PROBLEM DETAILS » In the records below, find the line holding "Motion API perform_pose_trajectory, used" and the line holding "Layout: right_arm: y". Set down both, with every line between them, exactly.

*** Opening of SUPPLIED MATERIAL ***

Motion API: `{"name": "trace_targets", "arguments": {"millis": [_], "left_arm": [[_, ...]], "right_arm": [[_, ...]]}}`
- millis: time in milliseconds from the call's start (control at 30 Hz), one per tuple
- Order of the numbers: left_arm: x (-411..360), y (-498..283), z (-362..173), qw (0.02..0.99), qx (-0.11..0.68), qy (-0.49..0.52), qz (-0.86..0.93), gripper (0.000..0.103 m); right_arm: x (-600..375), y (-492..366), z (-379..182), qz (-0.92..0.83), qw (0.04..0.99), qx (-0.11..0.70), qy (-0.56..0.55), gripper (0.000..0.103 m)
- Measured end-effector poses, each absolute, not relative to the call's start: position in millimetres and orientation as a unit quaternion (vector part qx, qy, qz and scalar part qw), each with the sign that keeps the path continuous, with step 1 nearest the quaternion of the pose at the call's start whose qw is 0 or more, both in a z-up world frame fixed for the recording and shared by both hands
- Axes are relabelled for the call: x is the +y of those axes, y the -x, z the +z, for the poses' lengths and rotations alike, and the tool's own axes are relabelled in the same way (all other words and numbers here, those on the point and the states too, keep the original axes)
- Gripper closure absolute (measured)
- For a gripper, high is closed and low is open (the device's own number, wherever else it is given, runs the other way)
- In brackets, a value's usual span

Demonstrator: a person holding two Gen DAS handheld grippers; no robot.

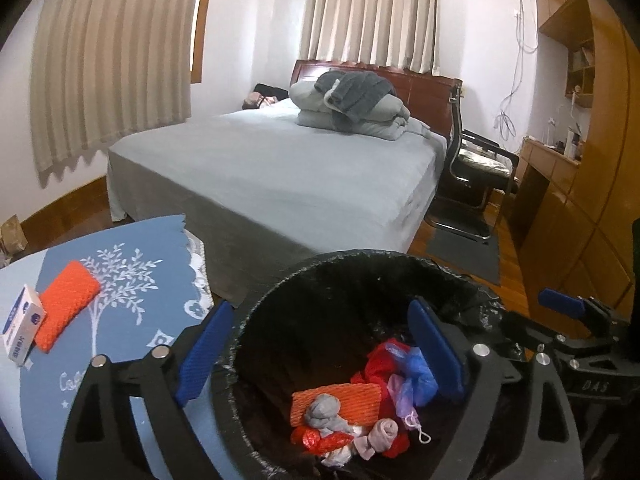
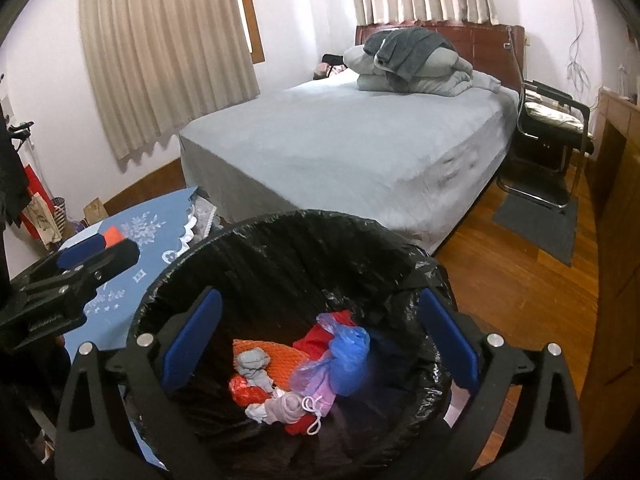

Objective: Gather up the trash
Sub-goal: 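Move both open tools back toward the white box and orange sleeve on the table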

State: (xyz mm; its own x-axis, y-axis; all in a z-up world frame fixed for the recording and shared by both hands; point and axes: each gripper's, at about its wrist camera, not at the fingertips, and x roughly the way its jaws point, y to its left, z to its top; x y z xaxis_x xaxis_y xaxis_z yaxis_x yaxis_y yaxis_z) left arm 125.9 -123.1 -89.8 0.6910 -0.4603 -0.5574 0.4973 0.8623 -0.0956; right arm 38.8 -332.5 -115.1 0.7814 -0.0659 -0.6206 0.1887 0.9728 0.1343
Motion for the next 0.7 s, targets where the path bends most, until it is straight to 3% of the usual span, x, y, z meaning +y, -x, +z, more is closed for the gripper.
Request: {"name": "trace_targets", "arguments": {"millis": [267, 700], "left_arm": [[-84.6, -116.6, -82.2, 0.928, 0.291, -0.018, -0.232, 0.006], [-17.0, -115.1, -80.5, 0.941, 0.29, 0.003, -0.171, 0.006]], "right_arm": [[-317.0, -39.6, -103.0, -0.065, 0.943, 0.315, -0.091, 0.006], [-266.4, -59.7, -92.0, -0.03, 0.948, 0.31, -0.072, 0.006]]}}
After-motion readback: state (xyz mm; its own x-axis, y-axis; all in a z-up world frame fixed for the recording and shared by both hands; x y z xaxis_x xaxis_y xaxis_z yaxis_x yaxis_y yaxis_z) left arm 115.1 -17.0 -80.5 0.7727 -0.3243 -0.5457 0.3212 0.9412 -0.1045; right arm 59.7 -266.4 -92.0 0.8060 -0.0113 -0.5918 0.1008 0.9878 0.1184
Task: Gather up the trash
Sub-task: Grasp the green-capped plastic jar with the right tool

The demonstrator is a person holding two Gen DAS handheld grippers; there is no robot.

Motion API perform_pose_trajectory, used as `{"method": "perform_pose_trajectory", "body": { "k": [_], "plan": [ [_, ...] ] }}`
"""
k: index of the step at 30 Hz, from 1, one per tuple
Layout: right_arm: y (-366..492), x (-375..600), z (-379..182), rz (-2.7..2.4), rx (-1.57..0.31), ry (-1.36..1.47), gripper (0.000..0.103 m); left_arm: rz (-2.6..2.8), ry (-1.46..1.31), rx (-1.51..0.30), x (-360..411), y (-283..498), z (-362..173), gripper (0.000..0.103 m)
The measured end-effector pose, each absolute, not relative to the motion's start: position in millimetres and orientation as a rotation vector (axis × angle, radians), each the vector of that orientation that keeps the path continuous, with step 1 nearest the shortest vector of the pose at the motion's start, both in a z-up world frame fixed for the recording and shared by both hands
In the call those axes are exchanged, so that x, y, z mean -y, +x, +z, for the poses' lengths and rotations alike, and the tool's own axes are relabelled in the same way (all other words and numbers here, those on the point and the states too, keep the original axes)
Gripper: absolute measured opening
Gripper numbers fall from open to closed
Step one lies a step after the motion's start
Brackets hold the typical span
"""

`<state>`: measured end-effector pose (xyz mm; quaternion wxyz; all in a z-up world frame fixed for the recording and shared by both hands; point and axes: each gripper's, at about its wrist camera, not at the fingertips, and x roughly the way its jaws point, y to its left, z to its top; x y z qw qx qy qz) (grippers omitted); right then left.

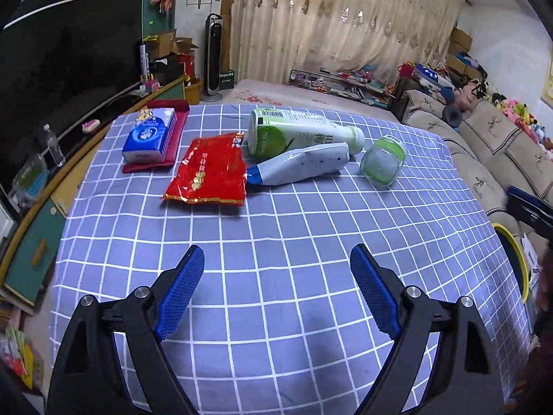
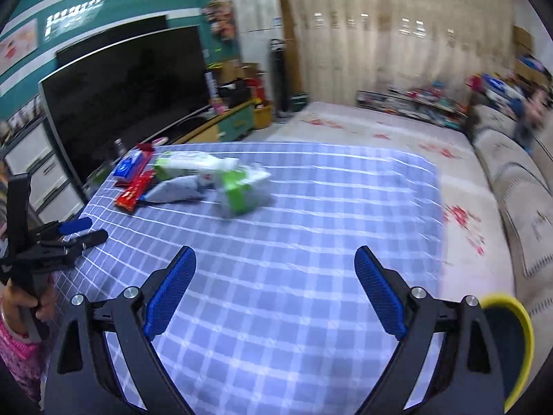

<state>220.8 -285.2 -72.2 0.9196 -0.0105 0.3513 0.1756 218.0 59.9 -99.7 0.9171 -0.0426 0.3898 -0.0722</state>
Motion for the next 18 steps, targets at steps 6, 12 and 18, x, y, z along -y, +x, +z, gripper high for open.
{"method": "perform_pose_trajectory", "body": {
  "k": [6,12,18],
  "plan": [
    [277,249,-93,0.45,-0.741,-0.068,0.088,-0.172,-0.101,-0.818,-57,222,-108,0.087],
    [320,229,-113,0.48,-0.756,-0.121,0.091,-0.153,-0.088,-0.837,-54,225,-116,0.087],
    [343,218,-127,0.503,-0.782,-0.145,0.092,-0.162,-0.076,-0.842,-49,227,-120,0.087]
  ]
}}
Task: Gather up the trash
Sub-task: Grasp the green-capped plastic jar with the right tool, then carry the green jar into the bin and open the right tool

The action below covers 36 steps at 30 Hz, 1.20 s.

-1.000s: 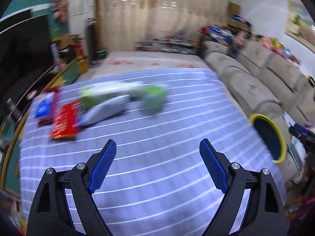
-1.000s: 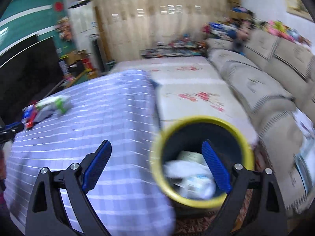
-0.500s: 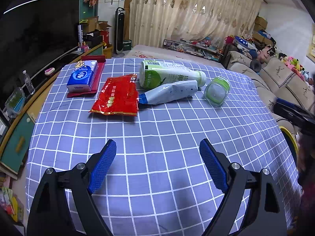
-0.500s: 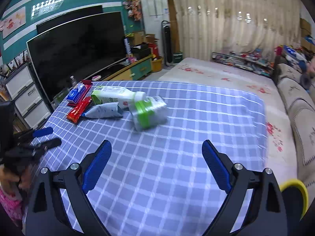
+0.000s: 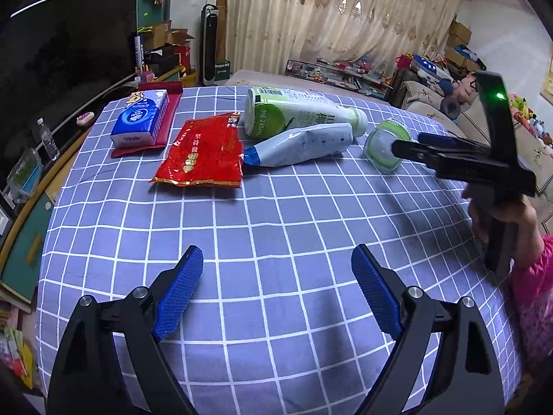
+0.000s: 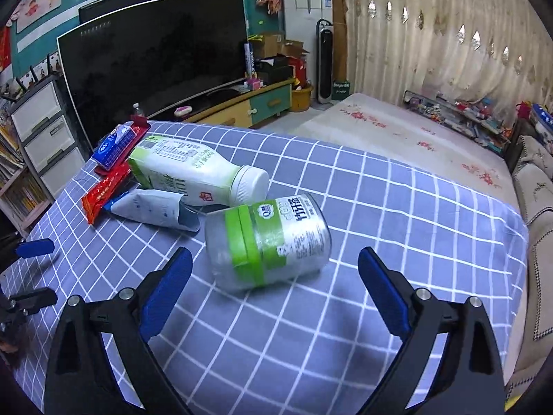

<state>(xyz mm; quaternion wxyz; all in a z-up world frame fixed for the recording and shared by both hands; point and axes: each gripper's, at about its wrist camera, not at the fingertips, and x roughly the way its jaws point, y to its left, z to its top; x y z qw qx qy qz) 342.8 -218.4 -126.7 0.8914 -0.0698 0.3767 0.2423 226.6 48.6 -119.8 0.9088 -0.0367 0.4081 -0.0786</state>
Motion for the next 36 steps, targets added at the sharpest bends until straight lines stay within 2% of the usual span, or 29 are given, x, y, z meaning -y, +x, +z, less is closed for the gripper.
{"method": "perform_pose_trajectory", "body": {
  "k": [8,9,10,17,25,36],
  "plan": [
    [365,212,-133,0.536,-0.822,-0.115,0.091,-0.182,-0.072,-0.842,-44,226,-121,0.087],
    [366,211,-133,0.534,-0.824,-0.123,0.078,-0.185,-0.069,-0.844,-44,226,-121,0.087],
    [367,209,-134,0.535,-0.831,-0.13,0.072,-0.187,-0.067,-0.844,-43,226,-121,0.087],
    [344,206,-130,0.498,-0.852,-0.142,0.072,-0.201,-0.061,-0.836,-40,223,-120,0.087],
    [274,245,-104,0.452,-0.821,-0.092,0.072,-0.216,-0.064,-0.824,-39,216,-116,0.087],
    [164,418,-100,0.017,-0.806,0.112,0.072,-0.228,-0.06,-0.819,-37,211,-113,0.088]
  ]
}}
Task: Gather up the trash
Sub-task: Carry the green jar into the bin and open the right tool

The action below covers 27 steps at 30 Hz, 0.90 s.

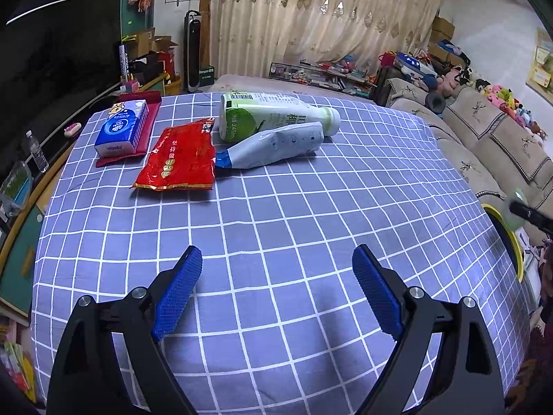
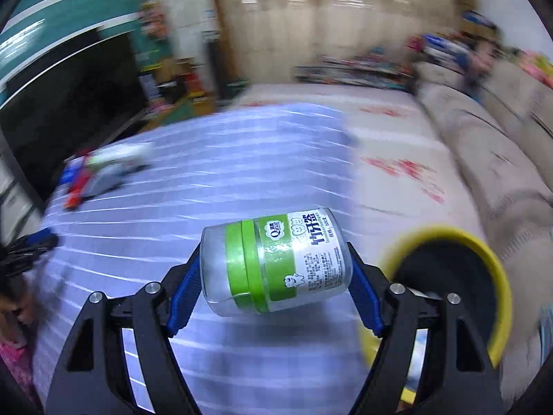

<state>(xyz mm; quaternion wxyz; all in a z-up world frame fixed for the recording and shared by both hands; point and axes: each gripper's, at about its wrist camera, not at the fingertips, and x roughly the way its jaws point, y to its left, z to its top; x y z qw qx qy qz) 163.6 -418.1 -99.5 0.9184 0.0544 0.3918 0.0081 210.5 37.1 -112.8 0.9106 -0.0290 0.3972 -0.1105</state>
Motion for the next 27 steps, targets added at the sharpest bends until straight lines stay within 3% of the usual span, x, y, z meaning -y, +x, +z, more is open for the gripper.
{"method": "perform_pose_trajectory", "body": {
  "k": [9,16,18,27],
  "plan": [
    [134,530,-164,-0.309,-0.945,0.225,0.072,-0.233,-0.047,-0.826,-34,212,-114,0.089],
    [141,543,-200,-0.363,-1.026,0.245,0.074,-0.232,-0.044,-0.831,-33,215,-116,0.092],
    [146,540,-201,-0.379,-1.026,0.234,0.084,-0.233,-0.041,-0.831,-33,215,-116,0.092],
    [142,526,-175,-0.383,-0.941,0.191,0.084,-0.236,-0.015,-0.85,-24,217,-119,0.092]
  ]
}}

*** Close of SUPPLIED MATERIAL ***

RESPONSE »
Motion API perform_pose_trajectory, used as `{"method": "perform_pose_trajectory", "body": { "k": [_], "plan": [ [_, ...] ] }}`
"""
k: index of the step at 30 Hz, from 1, one per tuple
Layout: right_arm: y (-366..492), x (-375..600), z (-379..182), rz (-2.7..2.4), rx (-1.57..0.31), ry (-1.36..1.47), gripper (0.000..0.103 m); left_arm: rz (-2.6..2.8), ry (-1.46..1.31), rx (-1.51..0.30), x (-360..411), y (-283..498), z (-362..173), gripper (0.000..0.103 m)

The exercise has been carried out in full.